There's a good chance you've used a Jasper Morrison product today without realizing it.

That's not an accident. That's his entire philosophy.

So who is Jasper Morrison?

He's a British industrial designer who has worked with basically every major brand you can think of. Vitra, Alessi, Flos, Muji, Samsung, Magis, Rowenta. He designs chairs, tables, lamps, kitchen appliances, bus stops, and tram systems. He's won every major design award that exists. And his whole thing is that none of his products should grab your attention.

He calls it "super normal."

What does super normal actually mean?

The idea is simple but kind of radical. The best-designed object isn't the one that stands out. It's the one that fits in so naturally, you forget it was designed at all. The opposite of a statement piece. The opposite of "look at this."

Most of design culture rewards novelty. The weird shape. The bold color. The thing that makes you stop and go "whoa." Morrison looked at all of that and saw a problem.

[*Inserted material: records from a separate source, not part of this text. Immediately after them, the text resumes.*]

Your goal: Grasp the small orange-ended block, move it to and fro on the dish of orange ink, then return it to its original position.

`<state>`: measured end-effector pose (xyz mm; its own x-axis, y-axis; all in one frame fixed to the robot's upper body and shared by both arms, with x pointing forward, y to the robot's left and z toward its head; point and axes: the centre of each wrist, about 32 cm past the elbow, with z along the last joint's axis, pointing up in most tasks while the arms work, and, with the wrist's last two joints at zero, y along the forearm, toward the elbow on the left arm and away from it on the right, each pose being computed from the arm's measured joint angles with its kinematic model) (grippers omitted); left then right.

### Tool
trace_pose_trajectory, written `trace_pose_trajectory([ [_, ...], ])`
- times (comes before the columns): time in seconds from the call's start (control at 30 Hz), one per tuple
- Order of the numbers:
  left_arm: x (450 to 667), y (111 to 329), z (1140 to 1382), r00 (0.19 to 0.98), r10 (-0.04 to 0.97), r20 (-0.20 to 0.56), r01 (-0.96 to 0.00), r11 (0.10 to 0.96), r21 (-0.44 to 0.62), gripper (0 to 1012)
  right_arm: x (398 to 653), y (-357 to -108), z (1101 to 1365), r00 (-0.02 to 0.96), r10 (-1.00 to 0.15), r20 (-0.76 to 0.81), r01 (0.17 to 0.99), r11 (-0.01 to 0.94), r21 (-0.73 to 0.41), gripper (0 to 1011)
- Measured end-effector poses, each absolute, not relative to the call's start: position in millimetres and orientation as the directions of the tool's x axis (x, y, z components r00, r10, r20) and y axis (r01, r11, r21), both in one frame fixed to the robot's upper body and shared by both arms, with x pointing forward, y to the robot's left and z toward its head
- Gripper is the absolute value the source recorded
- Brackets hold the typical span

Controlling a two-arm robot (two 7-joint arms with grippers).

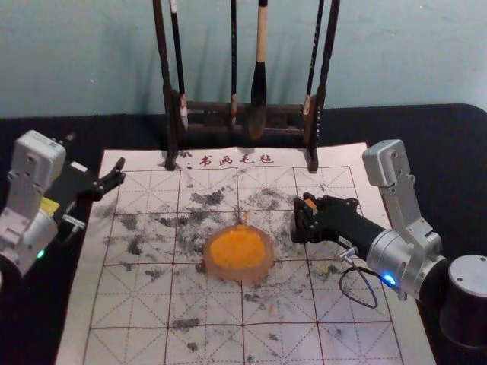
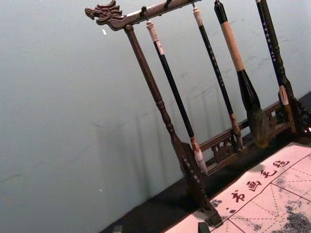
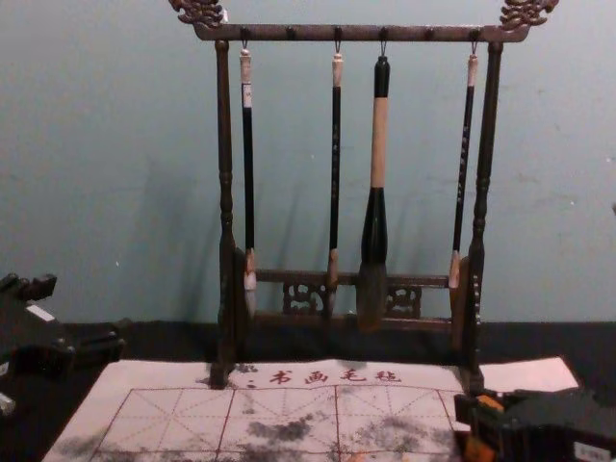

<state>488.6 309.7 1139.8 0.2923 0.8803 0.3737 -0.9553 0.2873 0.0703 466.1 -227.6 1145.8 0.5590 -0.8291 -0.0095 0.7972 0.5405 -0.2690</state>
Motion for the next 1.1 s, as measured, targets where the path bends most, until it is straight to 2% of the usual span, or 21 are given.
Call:
trace_pose_trajectory([
  [0.13,488.6,309.7,1139.8,0.292,0.88,0.374,-0.955,0.287,0.07,1001,466.1,-227.7,1145.9,0.559,-0.829,-0.009,0.797,0.541,-0.269,227],
  [0.17,488.6,309.7,1139.8,0.292,0.88,0.374,-0.955,0.287,0.07,1001,466.1,-227.7,1145.9,0.559,-0.829,-0.009,0.797,0.541,-0.269,289],
  [0.23,488.6,309.7,1139.8,0.292,0.88,0.374,-0.955,0.287,0.07,1001,466.1,-227.7,1145.9,0.559,-0.829,-0.009,0.797,0.541,-0.269,327],
  [0.27,488.6,309.7,1139.8,0.292,0.88,0.374,-0.955,0.287,0.07,1001,466.1,-227.6,1146.0,0.559,-0.829,-0.009,0.797,0.541,-0.268,383],
  [0.3,488.6,309.7,1139.8,0.292,0.88,0.374,-0.955,0.287,0.07,1001,466.1,-227.6,1146.0,0.56,-0.829,-0.009,0.797,0.541,-0.268,383],
  [0.47,488.6,309.7,1139.8,0.292,0.88,0.374,-0.955,0.287,0.07,1001,466.1,-227.6,1146.1,0.56,-0.829,-0.009,0.797,0.541,-0.268,557],
  [0.5,488.6,309.7,1139.7,0.292,0.88,0.374,-0.955,0.287,0.07,1001,466.1,-227.6,1146.1,0.56,-0.829,-0.009,0.797,0.541,-0.268,557],
  [0.6,488.6,309.7,1139.8,0.292,0.88,0.374,-0.955,0.287,0.07,1001,466.1,-227.6,1146.2,0.56,-0.829,-0.01,0.797,0.542,-0.268,684],
  [0.77,488.6,309.7,1139.8,0.292,0.88,0.374,-0.955,0.287,0.07,1001,466.1,-227.6,1146.2,0.56,-0.829,-0.01,0.797,0.542,-0.268,807],
  [0.8,488.6,309.6,1139.8,0.292,0.88,0.374,-0.955,0.287,0.07,1001,466.1,-227.6,1146.2,0.56,-0.829,-0.01,0.797,0.542,-0.268,868],
  [0.83,488.6,309.6,1139.8,0.292,0.88,0.374,-0.955,0.287,0.07,1001,466.1,-227.6,1146.2,0.56,-0.829,-0.01,0.797,0.542,-0.268,868],
  [1.0,488.6,309.7,1139.8,0.292,0.88,0.374,-0.955,0.287,0.07,1001,466.1,-227.6,1146.2,0.56,-0.829,-0.01,0.797,0.542,-0.267,1002],
  [1.1,488.6,309.7,1139.8,0.292,0.88,0.374,-0.955,0.287,0.07,1001,465.6,-228.1,1149.2,0.55,-0.835,0.006,0.819,0.538,-0.2,1003],
])
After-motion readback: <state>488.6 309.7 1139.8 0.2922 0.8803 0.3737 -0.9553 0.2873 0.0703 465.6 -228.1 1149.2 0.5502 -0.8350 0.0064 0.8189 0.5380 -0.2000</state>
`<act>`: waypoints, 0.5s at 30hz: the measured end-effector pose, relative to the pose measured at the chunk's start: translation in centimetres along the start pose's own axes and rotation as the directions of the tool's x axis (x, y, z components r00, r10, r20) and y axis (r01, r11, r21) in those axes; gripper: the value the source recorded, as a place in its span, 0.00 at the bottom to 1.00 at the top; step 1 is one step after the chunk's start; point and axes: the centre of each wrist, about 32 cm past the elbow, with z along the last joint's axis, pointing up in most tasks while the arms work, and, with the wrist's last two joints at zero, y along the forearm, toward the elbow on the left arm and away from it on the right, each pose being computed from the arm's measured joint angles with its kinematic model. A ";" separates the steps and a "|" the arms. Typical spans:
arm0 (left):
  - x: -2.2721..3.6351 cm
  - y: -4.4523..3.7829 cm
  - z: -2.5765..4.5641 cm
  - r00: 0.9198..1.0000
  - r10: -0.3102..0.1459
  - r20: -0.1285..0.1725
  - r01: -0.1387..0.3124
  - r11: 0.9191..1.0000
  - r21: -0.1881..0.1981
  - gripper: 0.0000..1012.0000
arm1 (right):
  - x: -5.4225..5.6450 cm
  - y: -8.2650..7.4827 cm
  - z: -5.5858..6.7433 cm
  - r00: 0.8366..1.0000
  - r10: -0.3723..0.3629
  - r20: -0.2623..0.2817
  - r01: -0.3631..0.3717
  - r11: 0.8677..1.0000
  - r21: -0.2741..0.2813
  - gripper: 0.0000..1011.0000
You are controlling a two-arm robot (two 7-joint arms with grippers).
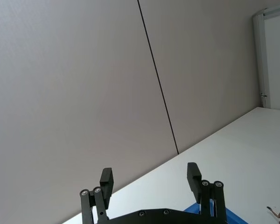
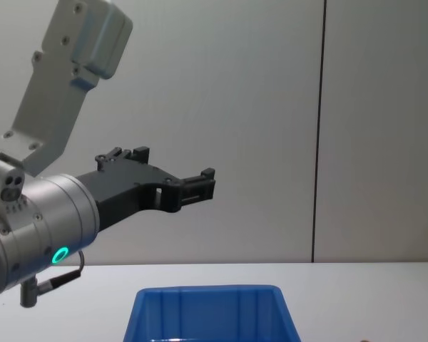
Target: Pick up the two dolls from the table and place them into the box.
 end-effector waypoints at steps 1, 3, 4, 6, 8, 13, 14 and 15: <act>0.00 0.00 0.00 1.000 0.000 0.000 0.000 1.000 0.000 0.99 | 0.0 0.0 0.0 1.000 0.000 0.000 0.000 1.000 0.000 0.50; 0.00 0.00 0.00 1.000 0.000 0.000 0.000 1.000 0.000 0.99 | 0.0 0.0 0.0 1.000 -0.003 0.004 0.002 1.000 0.007 0.43; 0.00 0.00 0.00 1.000 0.000 0.000 0.000 1.000 0.000 0.99 | 0.0 0.0 0.0 1.000 -0.003 0.006 0.003 1.000 0.010 0.43; 0.00 0.00 0.00 1.000 0.000 0.000 0.000 1.000 0.000 0.99 | -0.1 -0.1 0.1 1.000 -0.004 0.014 0.004 1.000 0.023 0.42; 0.00 0.00 0.00 1.000 0.000 0.000 0.000 1.000 0.000 0.99 | -0.2 -0.1 0.2 1.000 -0.004 0.021 0.003 0.999 0.036 0.42; 0.00 0.00 0.00 1.000 0.000 0.000 0.000 1.000 0.000 0.99 | -0.5 -0.4 0.8 0.999 0.002 0.050 -0.007 0.996 0.085 0.42; 0.00 0.00 0.00 1.000 0.000 0.000 0.000 1.000 0.000 0.99 | -0.6 -0.5 0.9 0.998 0.005 0.055 -0.010 0.996 0.093 0.42; 0.00 0.00 0.00 1.000 0.000 0.000 0.000 1.000 0.000 0.99 | -0.7 -0.5 1.1 0.998 0.012 0.064 -0.019 0.994 0.109 0.42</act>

He argued that design was actually polluting the environments it was supposed to improve. The industry had become so obsessed with making things visually interesting that it forgot the point was to make things that are good to live with.

In 2006, he and Naoto Fukasawa put together an exhibition at the Axis Gallery in Tokyo and published a book called Super Normal. They curated 204 everyday objects, some by famous designers, some completely anonymous, that all shared one quality: they felt right. Not exciting. Not eye-catching. Just right. They argued that the objects people actually love living with are quiet, not loud. The ones you keep for years and never think about replacing.

His most famous product proves the point.

The Air Chair for Magis is one of the most iconic polypropylene chairs ever made. It uses a process called gas injection molding, where inert gas is pumped into the hollow centers of still molten plastic inside the mold, creating pressure that keeps the material from shrinking away from the surface. The result is a one-piece chair made from polypropylene reinforced with glass fiber. It stacks up to ten high, weighs barely anything, works indoors or outdoors, and costs a fraction of what most designer furniture goes for.

And there is nothing visually remarkable about it whatsoever.

That's the whole point. It's a chair that works, that lasts, that you can afford, and that doesn't demand anything from you. A chair, being a chair, is better than almost every other chair at being a chair.

Why this matters for designers.

Morrison's work is a challenge to something most design students absorb without questioning: the idea that good design has to be visible. Your job as a designer is to make something that people notice and talk about and put on Pinterest.

Sometimes that's true. But Morrison's career is proof that there's a whole other lane. One where the measure of success isn't "did anyone compliment this" but "did anyone even think about this, or did it just work?"

Think about the objects you interact with every day that you never think about. The light switch. The door handle. The mug you reach for every morning. Odds are the best-designed ones are the ones you've literally never noticed. They just fit. That's super normal.

It's a hard philosophy to practice because it means your best work might be invisible. Nobody's going to post your product on Instagram if you did your job right. But Morrison would say that's the highest compliment you can get.

You could walk through a room full of his products and not notice a single one. And that's exactly how he wants it.